An Analogy for the Church?

For Christians, there’s a parallel message running alongside the main plot.

The Circle may be a dumb movie, but it paints a realistic picture of how some churches become very cult-like. When Emma Watson’s co-workers feign concern in the aforementioned scene, it’s the most crafty version of manipulation; painted over with positivity, when it’s really all about control.

The Circle asks what happens if a corporation takes over every part of the lives of their employees.

The fictional company demands control over even the non-working hours and social lives of Circle team members. The whole thing comes across as a bit silly, since no major tech company has ever been accused of behavior even remotely close to that.

But there is one place where members are drawn in, then manipulated and coerced into a narrow band of acceptable behavior: in unhealthy Christian groups across the United States.

It’s far from the norm, but examples of extreme control over members does seem to be a growing trend. In 2015, Karen Hinkley and the Village Church, home of Matt Chandler, a popular pastor, author and the president of the Acts 29 church planting network, became the center of heated controversy.
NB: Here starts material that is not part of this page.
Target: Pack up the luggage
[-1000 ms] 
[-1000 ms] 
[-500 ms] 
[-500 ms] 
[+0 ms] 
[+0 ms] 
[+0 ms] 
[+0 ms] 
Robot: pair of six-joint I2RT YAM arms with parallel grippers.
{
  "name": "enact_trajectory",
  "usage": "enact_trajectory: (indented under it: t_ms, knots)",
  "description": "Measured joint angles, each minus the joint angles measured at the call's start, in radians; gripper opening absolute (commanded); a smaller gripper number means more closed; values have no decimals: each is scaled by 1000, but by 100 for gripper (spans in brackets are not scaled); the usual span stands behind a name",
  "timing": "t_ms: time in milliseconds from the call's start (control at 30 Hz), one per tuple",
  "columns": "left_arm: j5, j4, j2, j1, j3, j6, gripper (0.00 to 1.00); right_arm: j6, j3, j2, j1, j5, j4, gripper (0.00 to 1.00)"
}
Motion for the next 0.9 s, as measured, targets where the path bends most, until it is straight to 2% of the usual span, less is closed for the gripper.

Hinkley sought a divorce from her husband Joel, a former missionary who had been fired for viewing child porn. Village Church leaders told Karen that she should have consulted with them before filing paperwork.
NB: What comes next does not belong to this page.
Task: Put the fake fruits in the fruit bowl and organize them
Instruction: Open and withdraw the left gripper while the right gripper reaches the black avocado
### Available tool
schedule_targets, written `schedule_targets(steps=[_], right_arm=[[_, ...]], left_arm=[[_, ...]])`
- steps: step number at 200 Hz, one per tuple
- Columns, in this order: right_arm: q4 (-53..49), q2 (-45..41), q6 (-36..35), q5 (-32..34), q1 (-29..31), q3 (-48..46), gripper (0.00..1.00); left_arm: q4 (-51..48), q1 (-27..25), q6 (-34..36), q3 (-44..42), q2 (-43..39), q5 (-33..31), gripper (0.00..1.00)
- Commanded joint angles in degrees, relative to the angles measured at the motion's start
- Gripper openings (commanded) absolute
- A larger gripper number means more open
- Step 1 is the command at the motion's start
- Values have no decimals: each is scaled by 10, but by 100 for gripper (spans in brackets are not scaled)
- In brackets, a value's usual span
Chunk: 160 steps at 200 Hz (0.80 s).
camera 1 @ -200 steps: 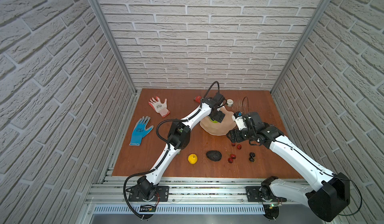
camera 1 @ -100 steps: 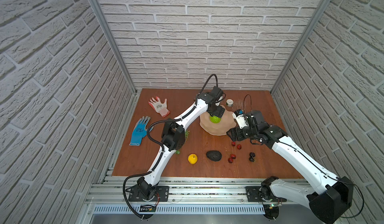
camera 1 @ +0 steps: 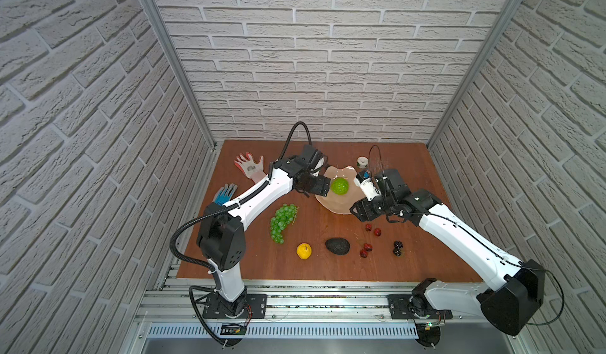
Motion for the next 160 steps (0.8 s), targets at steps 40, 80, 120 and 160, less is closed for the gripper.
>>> schedule_targets(steps=[40, 80, 120, 160], right_arm=[[-69, 106, -26, 35, 123, 25, 80], [-50, 154, -39, 31, 148, 18, 85], [-31, 213, -50, 11, 149, 15, 85], [-12, 244, -59, 1, 150, 11, 82]], left_arm=[[56, 5, -29, -101, -105, -64, 89], [85, 45, -55, -170, -168, -61, 90], [94, 105, -76, -208, -213, -46, 91], [93, 134, -85, -225, -228, -38, 91]])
The leaders cited Village Church’s covenant membership policies and informed Karen that she could not withdraw her membership while under church discipline. Karen requested Village Church “refrain from any future communication on my behalf to my friends, family and supporters,” which church leaders ignored for weeks.

There’s no evidence Chandler was aware of these events as they were unfolding. In May 2015, Chandler apologized via a sermon, without mentioning Hinkley by name, and admitted the leader’s behavior toward Hinkley had crossed the line from counseling to control. She later said she forgave church leaders.

Compared to some incidents of cults popping up within Christianity, Hinkley got off relatively easy, as the damage was only emotional and psychological.

In 2012, former International House of Prayer intern Bethany Deaton died. The apparent suicide, later investigated as a potential murder, never reached trial. However, there’s no doubt that one way or another, Bethany’s death was a result of being involved in a Bible study at Southwestern University led by her husband, Tyler Deaton.

What started as a simple time of prayer and Scripture turned into something much darker. Over the course of several years, Tyler took control of the finances and life decisions of several members of the group. The “Bible study” lived together, pooled their wages and were required to attend several events each week.

Even the smallest step out of line could lead Tyler to accuse a member of being demon possessed. As the group’s leader, Tyler regularly demanded members do anything from abstain from listening to all music to breaking off a romantic relationship, to shunning friends and relatives.

The extreme control only ended with the death of Tyler’s wife, Bethany. Micah Moore, a member of the group, initially confessed to murdering Bethany at Tyler’s request, so Bethany wouldn’t go public with alleged sexual assaults within the group, but was later acquitted.  IHOP said the church had no knowledge of Tyler’s dangerous and controlling behavior.

Those are just two stories that have found national media attention.

However, Christianity is littered with stories of heartbreak and devastation from incidents where a leader crossed the line from counselor and shepherd to master manipulator for money, sex or simply the rush of being in control of every aspect of other people’s lives.

The Circle may be a bad movie, but it serves as an excellent allegory for how Christian ministries or faith-based groups operate when they spiral into cults.

If there’s any redeeming value of The Circle, it’s to spark Christians to question who seeks to track and control us, regardless if the offender is an unhealthy spiritual leader or a massive corporation.